Ms. Ameli brings over 20 years of progressive and successful executive leadership, management, and cross functional international expertise in the direct selling industry covering all major regions of the world: North America, Western and Eastern Europe, Middle East, Asia Pacific and Latin America. Before joining Medifast, Ms. Ameli held the role of General Manager, United States Division of Belcorp, the ninth largest direct selling company in the world with $2B in sales across 15 markets. Prior to joining Belcorp, Ms. Ameli was the Vice President of Marketing & Business Development at CGT in California where she managed the development and execution of their business strategy, market segmentation, branding, and budget and product portfolio. In addition, Ms. Ameli has had leadership positions at Shaklee Corporation, Natural Alternatives International, and Herbalife.
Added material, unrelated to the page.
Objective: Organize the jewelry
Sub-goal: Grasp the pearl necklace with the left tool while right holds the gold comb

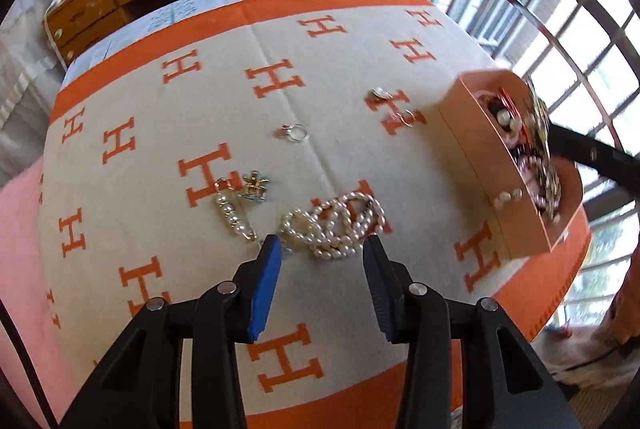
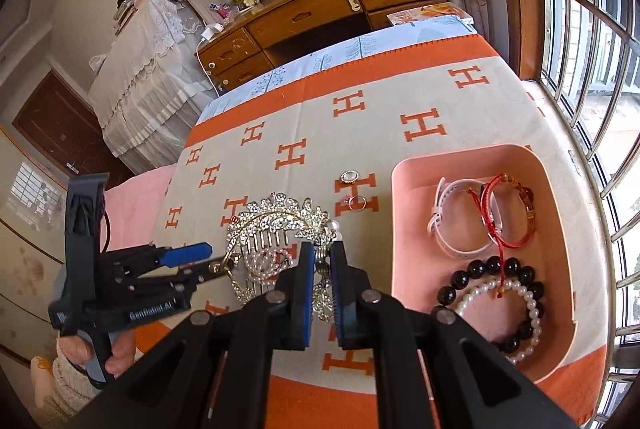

Ms. Ameli has a proven track record of results-driven leadership in opening new markets as well as growing and enhancing sales and profitability for both established companies as well as start-ups. Her expertise in building multi-national consumer packaged goods brands, developing new products, and expanding new business units internationally with a special focus in the direct-to-consumer and direct selling industries makes her a valuable addition to the Medifast Team.

Ms. Ameli serves on the Direct Selling Association Diversity Council and was honored in 2012 as one of the most influential women in the direct selling industry by Direct Selling News. She earned her Diploma of Economics and Master of Business Management from the University of Paris - Dauphine.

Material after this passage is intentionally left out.